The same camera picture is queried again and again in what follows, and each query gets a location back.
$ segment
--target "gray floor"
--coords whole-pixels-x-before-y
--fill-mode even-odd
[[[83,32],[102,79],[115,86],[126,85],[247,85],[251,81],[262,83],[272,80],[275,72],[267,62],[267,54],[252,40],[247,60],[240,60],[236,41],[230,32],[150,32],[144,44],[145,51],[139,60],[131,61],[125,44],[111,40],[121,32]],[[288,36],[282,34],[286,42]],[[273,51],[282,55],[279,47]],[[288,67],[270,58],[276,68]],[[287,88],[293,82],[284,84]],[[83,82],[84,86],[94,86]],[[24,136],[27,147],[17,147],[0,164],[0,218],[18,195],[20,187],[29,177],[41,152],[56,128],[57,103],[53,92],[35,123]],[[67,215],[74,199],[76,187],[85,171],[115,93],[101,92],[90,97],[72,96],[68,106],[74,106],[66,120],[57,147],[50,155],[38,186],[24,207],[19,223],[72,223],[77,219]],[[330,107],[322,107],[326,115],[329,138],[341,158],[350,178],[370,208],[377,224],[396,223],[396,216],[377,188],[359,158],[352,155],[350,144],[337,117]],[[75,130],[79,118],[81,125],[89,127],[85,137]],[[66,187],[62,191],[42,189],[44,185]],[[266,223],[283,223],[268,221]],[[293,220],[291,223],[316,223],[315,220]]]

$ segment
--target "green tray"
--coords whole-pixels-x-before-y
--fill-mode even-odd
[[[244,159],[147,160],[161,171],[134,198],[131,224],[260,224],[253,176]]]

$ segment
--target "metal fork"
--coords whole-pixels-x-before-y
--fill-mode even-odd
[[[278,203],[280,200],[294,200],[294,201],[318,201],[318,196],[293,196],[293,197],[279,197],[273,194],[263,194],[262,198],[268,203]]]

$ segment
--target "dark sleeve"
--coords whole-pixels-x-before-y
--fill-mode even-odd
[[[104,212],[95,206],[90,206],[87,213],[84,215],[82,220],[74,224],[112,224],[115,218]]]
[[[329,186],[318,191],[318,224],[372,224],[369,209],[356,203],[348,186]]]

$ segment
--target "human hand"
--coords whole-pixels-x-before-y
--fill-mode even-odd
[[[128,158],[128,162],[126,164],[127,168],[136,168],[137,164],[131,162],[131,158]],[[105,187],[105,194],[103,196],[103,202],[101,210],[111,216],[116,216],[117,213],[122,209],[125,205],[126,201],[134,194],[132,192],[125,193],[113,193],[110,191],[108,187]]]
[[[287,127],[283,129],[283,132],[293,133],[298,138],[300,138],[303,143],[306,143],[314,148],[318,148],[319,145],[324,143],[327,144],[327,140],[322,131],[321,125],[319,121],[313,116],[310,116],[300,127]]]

* * *

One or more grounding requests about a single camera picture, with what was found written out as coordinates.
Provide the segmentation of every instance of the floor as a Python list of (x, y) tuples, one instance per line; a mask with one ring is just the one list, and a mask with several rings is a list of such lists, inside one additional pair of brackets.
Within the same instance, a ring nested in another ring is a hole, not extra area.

...

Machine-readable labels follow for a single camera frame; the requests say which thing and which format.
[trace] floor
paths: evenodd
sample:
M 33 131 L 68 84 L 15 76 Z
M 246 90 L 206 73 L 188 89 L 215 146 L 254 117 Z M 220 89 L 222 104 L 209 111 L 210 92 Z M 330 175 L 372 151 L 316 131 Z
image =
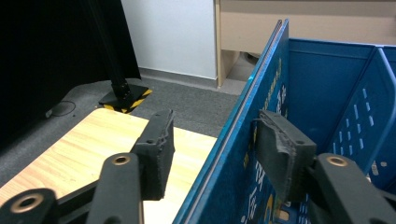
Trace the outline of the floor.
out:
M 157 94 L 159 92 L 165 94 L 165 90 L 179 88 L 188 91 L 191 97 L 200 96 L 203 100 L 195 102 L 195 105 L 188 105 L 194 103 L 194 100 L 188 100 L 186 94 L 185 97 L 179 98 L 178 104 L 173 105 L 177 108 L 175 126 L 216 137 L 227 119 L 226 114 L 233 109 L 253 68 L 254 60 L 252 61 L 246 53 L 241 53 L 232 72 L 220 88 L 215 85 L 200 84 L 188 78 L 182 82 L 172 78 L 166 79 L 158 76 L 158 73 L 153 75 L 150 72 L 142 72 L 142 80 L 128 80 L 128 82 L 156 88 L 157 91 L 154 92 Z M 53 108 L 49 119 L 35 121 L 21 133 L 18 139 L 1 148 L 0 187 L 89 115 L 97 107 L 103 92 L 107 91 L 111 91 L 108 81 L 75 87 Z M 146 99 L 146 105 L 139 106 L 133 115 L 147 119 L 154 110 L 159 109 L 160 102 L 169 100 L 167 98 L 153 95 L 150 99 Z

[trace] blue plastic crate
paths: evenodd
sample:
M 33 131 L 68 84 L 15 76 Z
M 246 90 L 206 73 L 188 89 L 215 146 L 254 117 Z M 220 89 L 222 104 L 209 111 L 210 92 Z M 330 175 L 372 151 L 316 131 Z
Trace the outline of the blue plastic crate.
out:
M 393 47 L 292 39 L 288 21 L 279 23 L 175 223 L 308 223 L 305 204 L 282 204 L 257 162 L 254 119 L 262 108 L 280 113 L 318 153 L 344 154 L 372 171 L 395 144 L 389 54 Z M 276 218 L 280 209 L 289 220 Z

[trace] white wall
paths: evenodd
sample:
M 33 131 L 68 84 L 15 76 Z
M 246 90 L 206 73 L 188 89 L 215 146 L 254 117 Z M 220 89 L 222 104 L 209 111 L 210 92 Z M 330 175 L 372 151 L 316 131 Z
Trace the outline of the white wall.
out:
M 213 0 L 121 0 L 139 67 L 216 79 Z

§ WORK TO BE COMPLETED
Within the listing above, copy each line that has the string "outline".

§ RESPONSE
Trace the outline of the floor.
Trace the outline of the blue plastic crate.
Trace the outline of the white wall.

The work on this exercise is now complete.